I’ve been immersed in this issue for decades, including as a member of the Clinton administration’s Commission on the Future of Worker Management Relations in the early ‘90s and as codirector of the MIT Sloan Institute for Work and Employment Research.
This experience has convinced me that the president’s plan should be just one in a series of executive actions that he, and the person who succeeds him, should take if Congress continues to be incapable of updating our employment policies to catch up with changes in the economy, workforce and the way people work today.
Blurred lines
The new overtime rules are long overdue. As far back as 1994, those of us on former President Bill Clinton’s Commission on the Future of Worker Management Relations recognized that the salary threshold and other rules governing who was covered and who was exempt from overtime were outdated, overly complex and no longer reflected how work is done in many organizations.
Those rules were drawn up in an industrial era when prevailing management principles called for a clear separation of management from hourly employees.
But by the 1990s, the line separating salaried managers who are “exempt” from overtime rules and hourly workers who are covered had become increasingly blurred as tasks previously limited to management were being done by lower-level employees. By then it was common to find low-level managers working side by side or in teams with hourly workers in serving customers, ordering and restocking inventories, and mentoring newcomers – tasks that in the past were viewed as “management” responsibilities.
We favored having Congress simplify the rules and set a higher threshold. But unfortunately, by the time our commission wrote its final report and recommendations in January 1995, the Gingrich revolution had gained control of Congress, and we recognized there was no hope of legislative action on these or any other labor policy issues. So we called for a series of regulatory reforms led by the president and the Labor Department.
Since then, congressional gridlock not only remains, it has gotten worse.
The real value of the minimum wage, for example, currently $7.25 nationally, has shrunk by 47% since 1968. And there’s little hope that Congress might follow the sensible lead of states and cities that have heeded the broad public support for an increase.
Our 1935 labor law is “ossified” and fails to provide workers who want collective bargaining to get through the legal hurdles that block access to it.
Congress has not passed a significant new law nor updated any of the nation’s New Deal vintage labor or employment laws in decades.

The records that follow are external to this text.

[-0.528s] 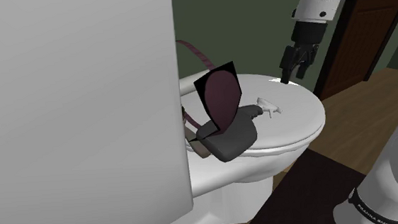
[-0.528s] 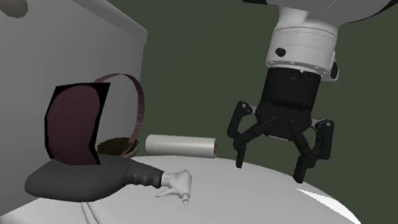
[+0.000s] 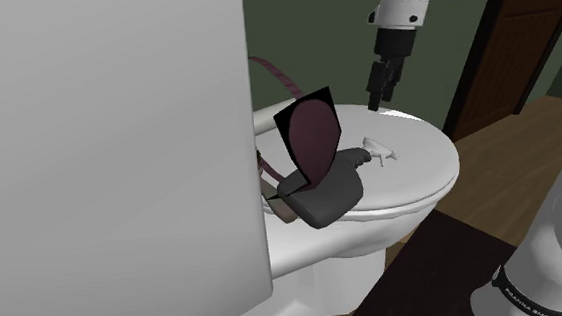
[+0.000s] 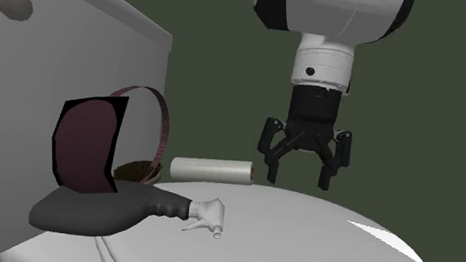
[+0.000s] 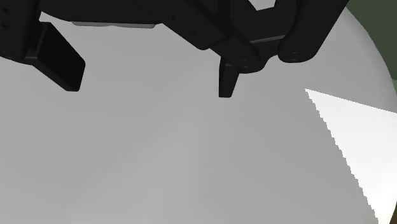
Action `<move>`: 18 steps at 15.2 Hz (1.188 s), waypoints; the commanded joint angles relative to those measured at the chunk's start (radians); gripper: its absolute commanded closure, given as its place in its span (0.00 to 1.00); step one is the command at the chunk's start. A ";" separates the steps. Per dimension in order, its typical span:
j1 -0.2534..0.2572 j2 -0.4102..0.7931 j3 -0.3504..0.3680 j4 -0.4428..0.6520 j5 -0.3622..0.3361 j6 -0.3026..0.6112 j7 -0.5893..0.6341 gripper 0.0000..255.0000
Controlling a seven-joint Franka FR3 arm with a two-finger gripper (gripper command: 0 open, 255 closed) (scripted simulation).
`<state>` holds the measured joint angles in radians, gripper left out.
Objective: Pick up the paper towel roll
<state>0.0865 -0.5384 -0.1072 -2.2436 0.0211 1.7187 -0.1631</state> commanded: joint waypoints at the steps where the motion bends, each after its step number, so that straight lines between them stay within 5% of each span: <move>1: 0.028 0.092 -0.005 0.072 -0.007 0.016 -0.075 0.00; 18: 0.185 0.694 0.079 0.716 -0.066 -0.028 -0.602 0.00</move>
<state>0.2635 0.1235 -0.0370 -1.5613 -0.0383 1.6909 -0.7337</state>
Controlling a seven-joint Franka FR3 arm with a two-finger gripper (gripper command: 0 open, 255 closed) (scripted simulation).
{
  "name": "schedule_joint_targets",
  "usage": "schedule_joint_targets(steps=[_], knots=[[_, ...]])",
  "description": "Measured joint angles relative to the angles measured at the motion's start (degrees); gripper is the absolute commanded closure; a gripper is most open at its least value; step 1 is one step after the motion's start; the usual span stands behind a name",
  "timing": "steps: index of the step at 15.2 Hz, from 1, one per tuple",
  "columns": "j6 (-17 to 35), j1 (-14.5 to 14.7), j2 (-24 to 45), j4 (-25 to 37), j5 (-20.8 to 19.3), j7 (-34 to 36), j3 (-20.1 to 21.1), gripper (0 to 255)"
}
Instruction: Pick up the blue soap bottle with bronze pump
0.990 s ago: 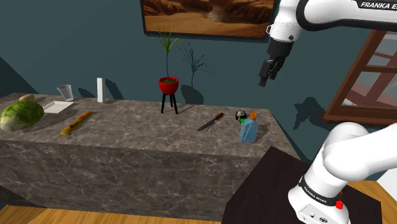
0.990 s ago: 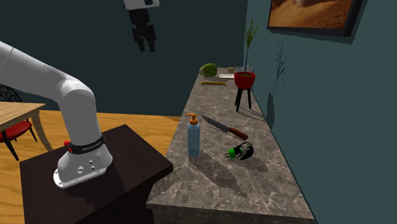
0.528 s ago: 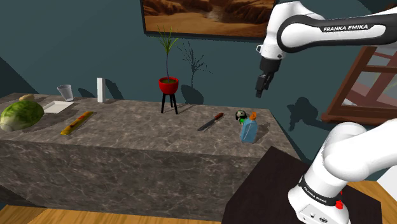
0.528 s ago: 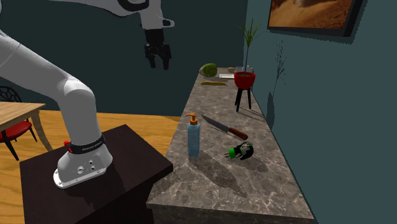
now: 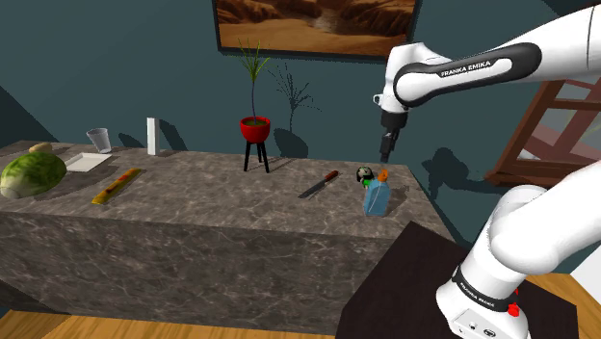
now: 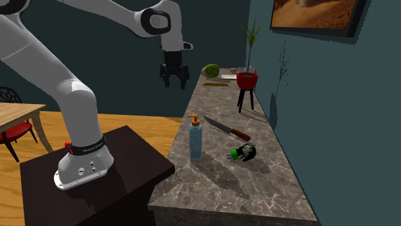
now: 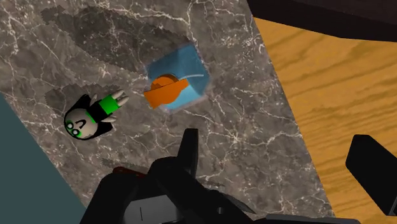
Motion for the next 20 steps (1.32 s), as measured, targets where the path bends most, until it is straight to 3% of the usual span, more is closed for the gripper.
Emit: schedule_joint_targets(steps=[7,14,20], knots=[[10.01,0.18,14.35,1.28,-1.11,-9.97,-5.3,0],[18.32,-0.21,30.61,6.08,1.04,-20.05,-7.96,0],[23.05,-0.6,35.91,6.09,2.4,-21.53,-7.86,0]])
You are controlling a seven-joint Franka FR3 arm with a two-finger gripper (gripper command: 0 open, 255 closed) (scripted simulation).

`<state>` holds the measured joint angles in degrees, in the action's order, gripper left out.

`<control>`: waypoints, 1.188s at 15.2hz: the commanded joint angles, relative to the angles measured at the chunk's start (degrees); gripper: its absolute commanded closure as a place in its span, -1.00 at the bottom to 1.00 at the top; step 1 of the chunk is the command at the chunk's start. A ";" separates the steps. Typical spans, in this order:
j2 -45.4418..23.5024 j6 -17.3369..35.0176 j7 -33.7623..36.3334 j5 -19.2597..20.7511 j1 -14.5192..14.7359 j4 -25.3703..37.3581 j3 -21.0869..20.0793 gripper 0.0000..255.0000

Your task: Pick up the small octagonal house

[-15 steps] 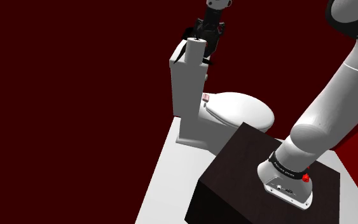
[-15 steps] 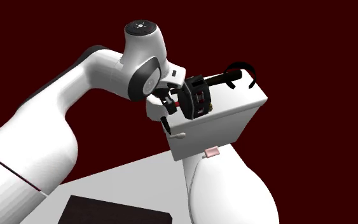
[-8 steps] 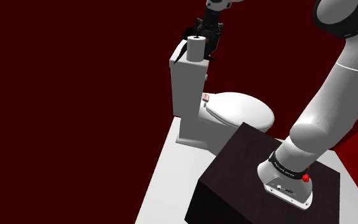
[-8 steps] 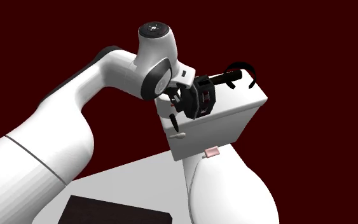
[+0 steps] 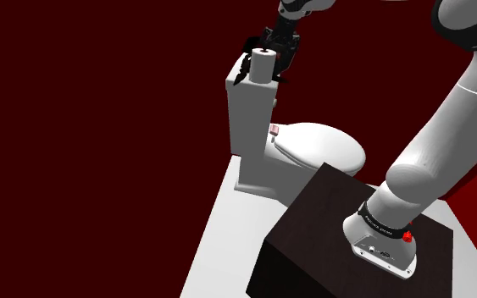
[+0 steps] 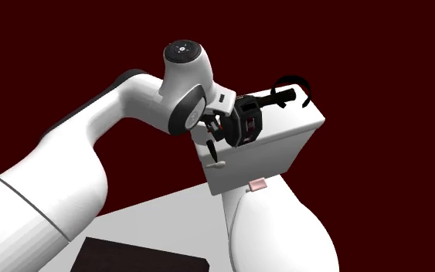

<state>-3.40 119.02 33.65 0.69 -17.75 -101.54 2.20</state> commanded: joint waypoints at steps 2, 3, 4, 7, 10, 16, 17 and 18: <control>-1.26 -2.20 -0.04 0.26 -0.33 -0.92 0.40 1.00; -1.64 -1.62 -0.45 0.13 -0.52 -1.14 0.56 1.00; -2.59 -0.82 0.02 0.22 -0.30 -1.00 0.37 1.00; -4.12 -4.80 0.71 0.34 0.04 4.50 0.01 1.00; -4.05 -7.09 0.67 0.33 0.03 6.72 0.00 1.00; -4.28 -11.78 0.57 0.29 0.02 11.66 0.00 1.00; -4.38 -12.59 0.56 0.28 0.02 12.55 0.00 1.00; -4.48 -13.39 0.54 0.27 0.02 13.46 0.00 1.00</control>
<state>-7.71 106.54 34.27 0.97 -17.69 -89.38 2.18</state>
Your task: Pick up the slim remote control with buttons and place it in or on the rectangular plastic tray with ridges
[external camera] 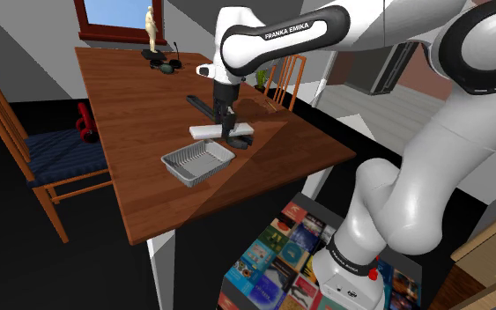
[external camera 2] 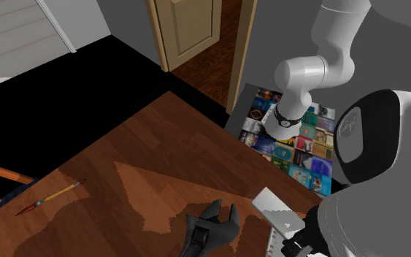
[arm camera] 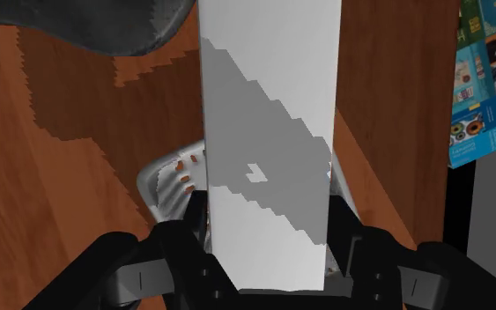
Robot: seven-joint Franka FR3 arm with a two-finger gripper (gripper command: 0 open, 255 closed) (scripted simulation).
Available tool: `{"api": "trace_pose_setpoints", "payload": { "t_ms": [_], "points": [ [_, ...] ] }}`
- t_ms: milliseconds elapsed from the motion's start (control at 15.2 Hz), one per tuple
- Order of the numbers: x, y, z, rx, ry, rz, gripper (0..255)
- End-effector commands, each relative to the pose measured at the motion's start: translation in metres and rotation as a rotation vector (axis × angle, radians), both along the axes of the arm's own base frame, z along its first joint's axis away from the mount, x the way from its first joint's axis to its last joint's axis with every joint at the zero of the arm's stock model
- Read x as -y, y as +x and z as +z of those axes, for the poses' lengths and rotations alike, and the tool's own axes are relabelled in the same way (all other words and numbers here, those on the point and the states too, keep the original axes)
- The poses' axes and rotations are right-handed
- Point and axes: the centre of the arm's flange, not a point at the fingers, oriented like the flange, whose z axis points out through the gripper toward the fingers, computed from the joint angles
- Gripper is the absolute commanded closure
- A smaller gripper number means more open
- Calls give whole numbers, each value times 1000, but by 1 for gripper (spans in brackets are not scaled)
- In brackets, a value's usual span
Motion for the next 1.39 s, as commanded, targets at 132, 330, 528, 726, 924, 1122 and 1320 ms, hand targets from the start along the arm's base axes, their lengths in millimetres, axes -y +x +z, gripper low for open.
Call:
{"api": "trace_pose_setpoints", "payload": {
  "t_ms": [132,330,528,726,924,1122,1320],
  "points": [
    [-51,12,-2,0,0,-1,255],
    [-77,18,-7,0,0,-1,255],
    [-77,18,-23,0,0,-1,255],
    [-77,18,-38,0,0,-1,255],
    [-77,18,-54,0,0,-1,255],
    [-77,18,-72,0,0,-1,255],
    [-77,18,-72,1,0,-1,255]
  ]
}}
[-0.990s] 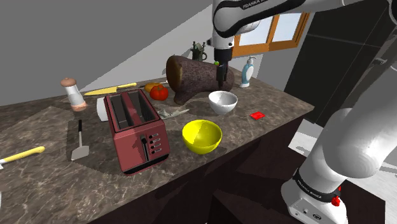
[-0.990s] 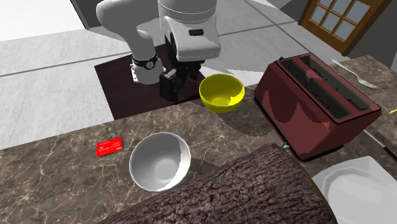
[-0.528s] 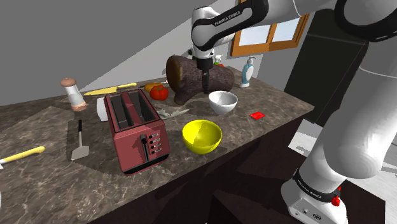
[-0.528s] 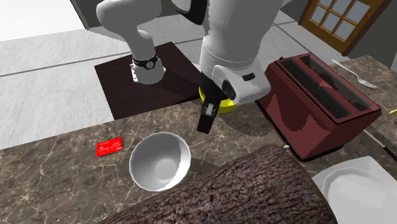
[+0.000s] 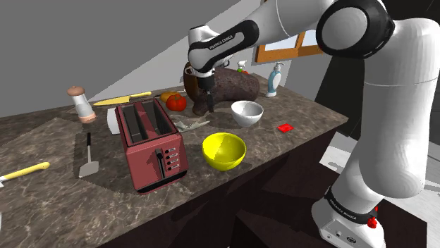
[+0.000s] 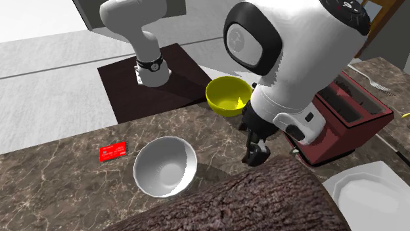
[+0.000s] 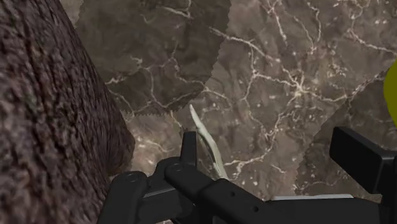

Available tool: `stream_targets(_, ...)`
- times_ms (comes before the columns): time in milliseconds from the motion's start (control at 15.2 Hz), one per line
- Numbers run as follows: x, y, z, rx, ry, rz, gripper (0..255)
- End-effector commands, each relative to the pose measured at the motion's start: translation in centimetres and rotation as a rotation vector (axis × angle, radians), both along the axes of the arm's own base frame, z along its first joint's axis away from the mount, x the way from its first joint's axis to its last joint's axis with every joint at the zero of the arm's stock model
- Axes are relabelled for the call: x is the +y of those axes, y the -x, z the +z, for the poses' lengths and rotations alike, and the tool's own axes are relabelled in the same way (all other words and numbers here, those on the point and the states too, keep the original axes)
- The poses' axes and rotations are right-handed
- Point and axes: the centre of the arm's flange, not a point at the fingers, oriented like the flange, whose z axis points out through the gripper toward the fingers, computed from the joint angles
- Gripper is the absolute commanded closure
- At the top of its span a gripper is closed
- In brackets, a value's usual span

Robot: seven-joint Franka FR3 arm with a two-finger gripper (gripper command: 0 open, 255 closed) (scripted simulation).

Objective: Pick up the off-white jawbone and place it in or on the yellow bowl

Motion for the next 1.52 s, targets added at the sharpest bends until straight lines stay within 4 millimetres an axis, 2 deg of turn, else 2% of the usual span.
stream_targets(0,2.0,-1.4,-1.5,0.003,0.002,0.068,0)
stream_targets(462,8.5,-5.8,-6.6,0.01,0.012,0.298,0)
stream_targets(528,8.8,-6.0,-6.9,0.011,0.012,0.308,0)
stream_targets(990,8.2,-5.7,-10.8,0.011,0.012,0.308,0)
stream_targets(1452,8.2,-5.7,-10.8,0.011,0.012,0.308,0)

Given this sustained congressional gridlock, the president and secretary of labor can only search for tools that might make a difference.
The salary threshold is one rule that can be changed by executive action, albeit a slow process. It took nearly a year for the Department of Labor to develop the new overtime rules, and the proposed changes still need to go through a process of public comment and likely will be further delayed by legal challenges.
What the president could do next
What other actions could be taken while Congress remains paralyzed? For starters, the president could call for an overhaul of the criteria the government considers when qualifying contractors bid for government business.
As an example of the magnitude of the problem, The New York Times reported in 2013 that the federal government is one of the largest purchasers of goods such as Marine Corps uniforms from overseas sweatshops that employ child labor.
President Lyndon B Johnson used this approach to good avail by requiring government contractors to take affirmative action to monitor and enforce the 1964 Civil Rights Act.
Two steps could be taken now to strengthen bidding processes that would help upgrade employment standards, boost wages and support movement to a high-productivity, high-wage economy.
First, contractors could be required to provide evidence certifying they are in compliance with all existing labor and employment laws. Knowing firms' compliance records on safety and health, wage and hours worked, labor relations, and equal employment opportunity laws would help regulators better target their enforcement efforts on the serial violators and allow consumers to reward good and avoid bad employers.
Second, criteria could be added to the bidding process to reward employers that have in place employment practices that invest in training, engage employees in organizational improvement projects and promote teamwork – all practices that research has demonstrated contribute to improving productivity, and support good jobs and fair wages.
Solving the contractor dilemma
Growth in the on-demand economy and whether its workers are employees or contractors is another example of outdated labor laws that deserve updating.
There is a growing business practice of hiring workers as contractors rather than standard employees to skirt obligations to pay social security and comply with other employment laws. A simplification and tightening of the rules governing who is an employee and who is a contractor would help resolve this problem.
Drivers at Federal Express and Uber, for example, are currently embroiled in exactly this legal battle. The quagmire of 20 or so factors that regulatory agencies and the courts now use to decide this issue may provide a full employment opportunity for lawyers but pose high hurdles for enforcement agencies and for workers who believe they are misclassified.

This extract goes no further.